Exercise requirements: From the entries that follow, copy each line containing the word "segment".

□ □ □ □ □

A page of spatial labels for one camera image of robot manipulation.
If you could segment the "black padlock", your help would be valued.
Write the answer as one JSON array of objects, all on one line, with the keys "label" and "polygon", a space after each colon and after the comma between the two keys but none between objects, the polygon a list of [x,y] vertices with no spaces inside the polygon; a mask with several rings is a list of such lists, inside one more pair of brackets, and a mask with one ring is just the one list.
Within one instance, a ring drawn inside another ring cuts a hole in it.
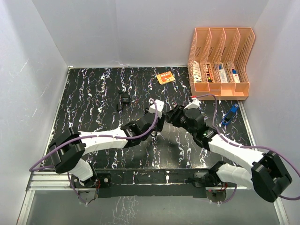
[{"label": "black padlock", "polygon": [[122,111],[125,105],[130,104],[131,98],[130,95],[127,92],[124,92],[122,90],[118,90],[118,94],[120,95],[120,105],[116,105],[116,110],[118,112]]}]

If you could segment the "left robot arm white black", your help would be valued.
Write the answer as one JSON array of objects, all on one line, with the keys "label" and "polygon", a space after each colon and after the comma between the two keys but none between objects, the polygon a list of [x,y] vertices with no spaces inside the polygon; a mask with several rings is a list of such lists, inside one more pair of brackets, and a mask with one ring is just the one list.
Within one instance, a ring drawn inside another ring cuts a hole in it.
[{"label": "left robot arm white black", "polygon": [[126,125],[102,132],[79,132],[69,128],[57,140],[52,141],[49,151],[64,145],[51,155],[52,165],[57,174],[70,173],[85,187],[96,184],[97,174],[93,166],[82,159],[91,152],[109,149],[124,149],[137,146],[152,132],[162,131],[165,115],[161,112],[146,111],[143,117]]}]

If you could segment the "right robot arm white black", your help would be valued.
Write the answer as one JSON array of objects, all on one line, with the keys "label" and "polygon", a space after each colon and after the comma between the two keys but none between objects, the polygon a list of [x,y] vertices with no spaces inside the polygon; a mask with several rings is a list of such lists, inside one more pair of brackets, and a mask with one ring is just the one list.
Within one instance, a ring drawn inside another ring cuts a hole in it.
[{"label": "right robot arm white black", "polygon": [[225,139],[215,128],[206,124],[196,106],[177,105],[165,113],[165,120],[185,129],[199,147],[237,163],[237,166],[232,166],[219,161],[210,168],[204,178],[214,186],[222,183],[242,185],[272,203],[293,181],[277,153],[263,153]]}]

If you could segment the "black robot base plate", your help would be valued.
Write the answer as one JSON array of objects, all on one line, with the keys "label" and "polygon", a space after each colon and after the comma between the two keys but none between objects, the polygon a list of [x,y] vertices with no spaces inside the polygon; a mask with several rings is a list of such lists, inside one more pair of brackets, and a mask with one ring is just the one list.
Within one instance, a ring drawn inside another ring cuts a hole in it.
[{"label": "black robot base plate", "polygon": [[71,186],[96,198],[121,196],[191,196],[213,202],[227,198],[228,184],[214,184],[207,169],[97,169],[88,182],[71,175]]}]

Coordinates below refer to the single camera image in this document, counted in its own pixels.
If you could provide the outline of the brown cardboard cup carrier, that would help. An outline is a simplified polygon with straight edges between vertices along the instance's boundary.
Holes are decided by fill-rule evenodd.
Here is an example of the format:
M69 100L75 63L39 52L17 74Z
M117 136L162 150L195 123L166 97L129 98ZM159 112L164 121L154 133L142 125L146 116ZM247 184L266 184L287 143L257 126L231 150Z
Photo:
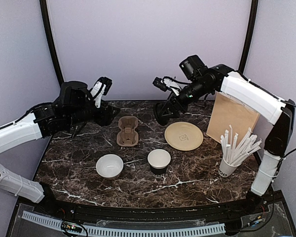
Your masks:
M118 121L120 132L117 134L116 142L121 147L133 147L139 142L139 135L136 131L138 118L135 116L124 116Z

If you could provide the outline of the black paper coffee cup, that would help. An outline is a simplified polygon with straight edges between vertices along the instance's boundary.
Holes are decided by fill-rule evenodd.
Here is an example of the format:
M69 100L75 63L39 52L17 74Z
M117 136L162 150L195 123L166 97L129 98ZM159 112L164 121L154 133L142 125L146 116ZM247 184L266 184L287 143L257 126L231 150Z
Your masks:
M171 162L171 155L163 149L155 149L148 154L150 170L155 177L161 177L167 171Z

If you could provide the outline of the brown paper bag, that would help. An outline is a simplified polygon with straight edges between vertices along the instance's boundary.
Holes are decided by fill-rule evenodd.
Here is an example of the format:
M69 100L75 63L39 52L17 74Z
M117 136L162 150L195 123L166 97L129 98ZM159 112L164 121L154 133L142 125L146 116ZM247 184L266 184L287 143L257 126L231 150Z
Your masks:
M217 93L206 134L220 142L226 130L233 130L229 132L229 138L238 134L236 144L239 144L248 128L254 129L258 119L259 113L255 110L231 96Z

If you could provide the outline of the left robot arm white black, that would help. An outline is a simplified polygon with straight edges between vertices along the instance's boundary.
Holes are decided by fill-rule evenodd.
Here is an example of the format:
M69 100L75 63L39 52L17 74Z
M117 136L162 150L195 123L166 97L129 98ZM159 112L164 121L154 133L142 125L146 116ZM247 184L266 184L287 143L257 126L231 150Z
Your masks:
M108 126L120 109L102 100L112 86L112 80L99 78L94 86L80 81L61 85L60 94L54 102L45 102L31 107L19 119L0 127L0 154L21 144L50 137L60 131L74 130L78 126L94 122ZM13 173L0 164L0 189L20 196L33 203L40 203L49 215L56 215L60 205L54 200L51 188Z

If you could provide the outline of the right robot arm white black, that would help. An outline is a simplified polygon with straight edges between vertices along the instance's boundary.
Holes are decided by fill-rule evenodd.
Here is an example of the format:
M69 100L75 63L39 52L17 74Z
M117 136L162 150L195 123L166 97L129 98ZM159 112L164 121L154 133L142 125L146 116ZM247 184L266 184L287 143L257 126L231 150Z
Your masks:
M273 95L224 64L209 68L197 55L187 57L179 67L189 80L183 88L179 87L178 81L168 76L155 78L153 81L157 88L171 92L165 103L154 106L157 122L166 125L169 119L179 118L181 113L186 113L190 103L216 91L231 96L258 112L273 125L264 143L258 173L251 185L253 194L263 196L287 155L286 149L294 127L294 101L285 101Z

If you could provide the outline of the beige round plate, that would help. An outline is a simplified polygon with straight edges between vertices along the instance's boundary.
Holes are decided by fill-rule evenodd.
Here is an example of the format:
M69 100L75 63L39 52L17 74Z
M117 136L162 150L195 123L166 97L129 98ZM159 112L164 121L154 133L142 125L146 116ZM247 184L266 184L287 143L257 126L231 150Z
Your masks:
M165 140L173 148L180 151L197 149L203 143L203 133L189 122L175 122L165 129Z

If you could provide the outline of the white ceramic bowl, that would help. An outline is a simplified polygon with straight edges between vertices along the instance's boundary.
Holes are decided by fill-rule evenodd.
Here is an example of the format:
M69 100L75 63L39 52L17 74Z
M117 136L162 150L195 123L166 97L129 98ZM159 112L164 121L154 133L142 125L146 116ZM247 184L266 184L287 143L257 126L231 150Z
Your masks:
M119 177L124 167L123 160L118 155L107 154L98 159L96 163L97 173L108 180Z

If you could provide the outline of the white wrapped straw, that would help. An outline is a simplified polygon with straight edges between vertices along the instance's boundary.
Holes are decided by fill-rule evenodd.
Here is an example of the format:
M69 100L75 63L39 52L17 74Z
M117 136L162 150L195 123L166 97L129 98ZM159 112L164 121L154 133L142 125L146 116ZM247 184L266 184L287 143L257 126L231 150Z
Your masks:
M231 163L232 165L235 165L236 164L236 160L239 158L240 153L242 152L242 150L244 148L245 142L250 137L251 131L252 131L252 129L249 127L246 135L243 137L243 139L241 140L241 142L238 144L238 146L237 146L237 148L235 150L234 156L233 156L233 161Z
M244 148L236 160L235 165L240 165L252 152L256 151L261 144L261 140L256 142L257 135L251 135L244 144Z
M233 129L232 129L232 126L231 124L229 125L229 129L226 129L225 130L225 138L228 137L228 143L232 145L232 132L233 132Z
M230 158L231 158L231 151L232 151L232 145L228 143L228 137L224 137L221 135L221 146L222 146L222 154L225 162L227 164L231 164Z
M236 150L237 140L238 140L238 133L235 133L233 143L232 143L232 149L231 149L231 153L230 153L230 164L232 164L232 162L234 160L234 153Z

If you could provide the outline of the white paper cup holder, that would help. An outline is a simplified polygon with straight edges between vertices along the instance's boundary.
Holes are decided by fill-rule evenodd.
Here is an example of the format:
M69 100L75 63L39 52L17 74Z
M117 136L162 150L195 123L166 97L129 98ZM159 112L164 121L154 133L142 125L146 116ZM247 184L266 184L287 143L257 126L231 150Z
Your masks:
M237 168L238 165L230 165L226 162L224 157L222 157L222 161L219 166L219 175L224 178L229 177Z

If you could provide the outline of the small green circuit board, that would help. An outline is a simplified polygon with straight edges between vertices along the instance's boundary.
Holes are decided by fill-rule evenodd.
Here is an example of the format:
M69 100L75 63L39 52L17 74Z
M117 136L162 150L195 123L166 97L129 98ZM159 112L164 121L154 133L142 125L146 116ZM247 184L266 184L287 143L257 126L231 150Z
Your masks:
M68 233L81 233L83 228L78 226L76 223L62 221L61 230Z

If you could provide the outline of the black front rail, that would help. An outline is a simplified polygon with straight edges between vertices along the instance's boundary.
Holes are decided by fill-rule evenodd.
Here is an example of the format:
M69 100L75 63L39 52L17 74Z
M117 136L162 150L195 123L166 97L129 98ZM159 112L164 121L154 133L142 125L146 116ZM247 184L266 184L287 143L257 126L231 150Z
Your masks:
M247 214L258 214L270 211L269 205L273 202L283 201L281 191L268 192L255 206L248 199L240 199L231 202L209 204L192 207L178 208L118 208L91 206L85 204L74 204L56 200L53 206L46 204L32 204L21 199L22 204L28 204L34 211L47 214L53 217L65 218L76 222L95 222L100 219L113 221L144 221L144 222L165 222L183 221L194 219L206 219L207 221L239 221Z

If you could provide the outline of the left black frame post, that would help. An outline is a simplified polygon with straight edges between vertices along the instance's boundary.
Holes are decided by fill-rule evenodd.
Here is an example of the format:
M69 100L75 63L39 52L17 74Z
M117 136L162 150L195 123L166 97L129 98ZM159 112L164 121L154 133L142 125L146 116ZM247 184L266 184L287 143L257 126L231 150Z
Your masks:
M59 86L61 86L62 83L64 82L64 78L63 78L61 66L59 63L58 55L56 52L56 47L55 47L55 42L53 38L49 12L48 12L47 0L39 0L39 4L40 4L40 11L41 11L41 16L42 16L42 21L43 21L43 26L44 26L45 36L46 36L46 40L49 48L50 57L52 60L52 64L54 67L58 84Z

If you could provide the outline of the black frame post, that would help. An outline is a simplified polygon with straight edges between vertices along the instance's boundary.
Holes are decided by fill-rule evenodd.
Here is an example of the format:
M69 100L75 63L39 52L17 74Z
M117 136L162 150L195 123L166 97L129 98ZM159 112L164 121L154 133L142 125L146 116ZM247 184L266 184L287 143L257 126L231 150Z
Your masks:
M47 0L39 0L39 4L40 4L40 11L41 11L41 16L42 16L42 21L43 21L43 26L44 26L45 36L46 36L46 40L49 48L50 57L52 60L52 64L54 67L58 84L59 86L61 86L62 83L64 82L64 78L63 78L61 66L59 63L58 55L56 52L56 47L55 47L55 42L53 38L49 12L48 12Z
M241 55L240 63L238 67L238 70L241 73L244 73L244 70L247 64L247 59L249 56L249 51L251 47L251 42L252 42L252 37L254 33L257 12L258 12L258 4L259 4L258 0L251 0L251 8L250 8L248 26L246 31L246 37L245 37L242 55Z

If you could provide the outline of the right black frame post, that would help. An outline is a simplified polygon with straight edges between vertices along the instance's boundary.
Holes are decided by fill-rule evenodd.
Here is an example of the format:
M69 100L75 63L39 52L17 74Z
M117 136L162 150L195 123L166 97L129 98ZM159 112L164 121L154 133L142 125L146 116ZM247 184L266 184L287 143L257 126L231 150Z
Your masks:
M240 63L238 67L238 70L241 73L244 73L244 70L247 64L247 59L249 56L249 51L251 47L251 42L252 42L252 37L254 33L257 12L258 12L258 4L259 4L258 0L251 0L251 8L250 8L248 26L246 31L246 37L245 37L242 55L241 55Z

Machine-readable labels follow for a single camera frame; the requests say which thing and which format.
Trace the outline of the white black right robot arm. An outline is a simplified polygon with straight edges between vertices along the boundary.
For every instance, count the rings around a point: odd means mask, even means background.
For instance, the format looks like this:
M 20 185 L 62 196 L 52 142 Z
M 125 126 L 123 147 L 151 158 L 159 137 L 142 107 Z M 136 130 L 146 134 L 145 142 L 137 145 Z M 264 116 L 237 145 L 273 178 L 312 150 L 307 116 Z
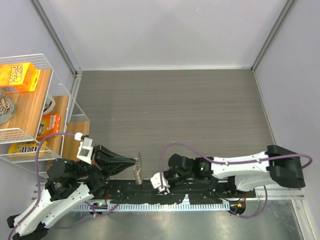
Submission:
M 164 192 L 189 178 L 207 178 L 227 179 L 226 191 L 232 197 L 273 184 L 300 189 L 306 186 L 300 158 L 300 154 L 278 145 L 269 145 L 265 151 L 238 157 L 200 154 L 188 158 L 175 153 L 168 160 L 169 169 L 156 174 L 158 183 L 153 187 Z

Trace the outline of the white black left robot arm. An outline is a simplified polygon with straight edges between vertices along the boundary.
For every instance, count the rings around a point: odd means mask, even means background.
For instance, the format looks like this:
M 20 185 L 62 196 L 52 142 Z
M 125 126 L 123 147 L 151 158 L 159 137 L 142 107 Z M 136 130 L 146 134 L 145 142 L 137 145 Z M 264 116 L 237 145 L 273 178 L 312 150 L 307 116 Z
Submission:
M 57 158 L 47 171 L 48 181 L 35 202 L 23 213 L 9 216 L 9 239 L 40 240 L 77 205 L 107 195 L 107 181 L 136 160 L 116 154 L 102 145 L 79 147 L 78 161 Z

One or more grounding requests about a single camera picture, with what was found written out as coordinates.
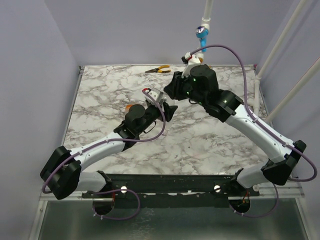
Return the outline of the aluminium rail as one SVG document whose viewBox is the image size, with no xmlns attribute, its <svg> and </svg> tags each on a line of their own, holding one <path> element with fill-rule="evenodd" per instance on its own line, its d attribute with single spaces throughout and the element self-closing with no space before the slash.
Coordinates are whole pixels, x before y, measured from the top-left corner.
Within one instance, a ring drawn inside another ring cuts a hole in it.
<svg viewBox="0 0 320 240">
<path fill-rule="evenodd" d="M 300 199 L 305 197 L 302 186 L 298 182 L 290 181 L 284 186 L 273 187 L 269 183 L 263 183 L 255 186 L 249 191 L 249 198 L 254 199 L 274 199 L 279 197 L 280 199 Z M 182 193 L 143 193 L 141 198 L 146 199 L 147 197 L 180 197 L 180 196 L 192 196 L 192 197 L 203 197 L 204 192 L 182 192 Z M 111 201 L 111 197 L 103 198 L 92 193 L 86 194 L 81 191 L 73 192 L 67 196 L 65 201 Z"/>
</svg>

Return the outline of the white PVC pipe frame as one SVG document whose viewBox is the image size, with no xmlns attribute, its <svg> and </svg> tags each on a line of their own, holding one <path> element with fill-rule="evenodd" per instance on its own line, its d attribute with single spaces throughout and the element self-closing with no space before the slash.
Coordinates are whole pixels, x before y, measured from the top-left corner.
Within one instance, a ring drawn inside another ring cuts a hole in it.
<svg viewBox="0 0 320 240">
<path fill-rule="evenodd" d="M 210 41 L 257 64 L 278 127 L 320 123 L 320 3 L 317 0 L 215 0 Z"/>
</svg>

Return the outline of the yellow handled pliers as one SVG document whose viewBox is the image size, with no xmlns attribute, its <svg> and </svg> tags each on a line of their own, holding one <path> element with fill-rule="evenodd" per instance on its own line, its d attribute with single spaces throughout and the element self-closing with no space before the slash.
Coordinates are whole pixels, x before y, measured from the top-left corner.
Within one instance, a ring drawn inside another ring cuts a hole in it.
<svg viewBox="0 0 320 240">
<path fill-rule="evenodd" d="M 170 65 L 161 65 L 156 68 L 145 71 L 145 73 L 160 73 L 160 74 L 167 74 L 170 72 L 171 72 Z"/>
</svg>

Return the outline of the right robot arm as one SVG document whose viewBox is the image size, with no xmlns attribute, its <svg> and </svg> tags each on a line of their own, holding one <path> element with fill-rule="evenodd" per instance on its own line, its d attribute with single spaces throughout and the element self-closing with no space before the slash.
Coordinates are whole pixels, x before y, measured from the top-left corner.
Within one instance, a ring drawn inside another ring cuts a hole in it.
<svg viewBox="0 0 320 240">
<path fill-rule="evenodd" d="M 172 100 L 189 99 L 201 105 L 206 113 L 240 131 L 267 155 L 266 163 L 236 172 L 230 183 L 230 191 L 236 196 L 261 183 L 285 185 L 301 158 L 297 151 L 306 149 L 303 141 L 283 137 L 260 118 L 252 119 L 240 97 L 219 88 L 216 72 L 206 64 L 193 67 L 188 77 L 176 71 L 164 92 Z"/>
</svg>

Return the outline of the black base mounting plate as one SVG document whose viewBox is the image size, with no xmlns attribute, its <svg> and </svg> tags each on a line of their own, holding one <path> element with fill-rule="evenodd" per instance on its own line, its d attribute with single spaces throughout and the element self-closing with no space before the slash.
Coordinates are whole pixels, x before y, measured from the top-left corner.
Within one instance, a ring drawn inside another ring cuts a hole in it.
<svg viewBox="0 0 320 240">
<path fill-rule="evenodd" d="M 227 208 L 229 198 L 240 200 L 249 189 L 231 189 L 231 175 L 154 175 L 154 174 L 108 174 L 106 190 L 121 187 L 137 193 L 141 208 Z M 204 196 L 149 196 L 142 194 L 204 192 Z"/>
</svg>

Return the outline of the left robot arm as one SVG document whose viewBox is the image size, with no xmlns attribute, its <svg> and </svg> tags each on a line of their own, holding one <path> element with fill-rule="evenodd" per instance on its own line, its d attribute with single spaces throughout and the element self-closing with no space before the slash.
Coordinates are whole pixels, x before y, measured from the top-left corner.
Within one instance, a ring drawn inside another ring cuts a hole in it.
<svg viewBox="0 0 320 240">
<path fill-rule="evenodd" d="M 40 172 L 43 180 L 42 192 L 54 194 L 57 200 L 68 197 L 79 189 L 83 170 L 108 156 L 121 153 L 136 143 L 143 142 L 140 134 L 156 120 L 171 121 L 176 105 L 164 102 L 160 106 L 148 104 L 132 105 L 124 120 L 106 137 L 79 148 L 57 147 Z"/>
</svg>

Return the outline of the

□ □ □ □ □

Result of the task:
If you could segment the "black padlock", your help would be valued.
If you could segment the "left robot arm white black", your help would be valued.
If you could segment the "right robot arm white black", your help would be valued.
If you could segment the "black robot base plate", your help would be valued.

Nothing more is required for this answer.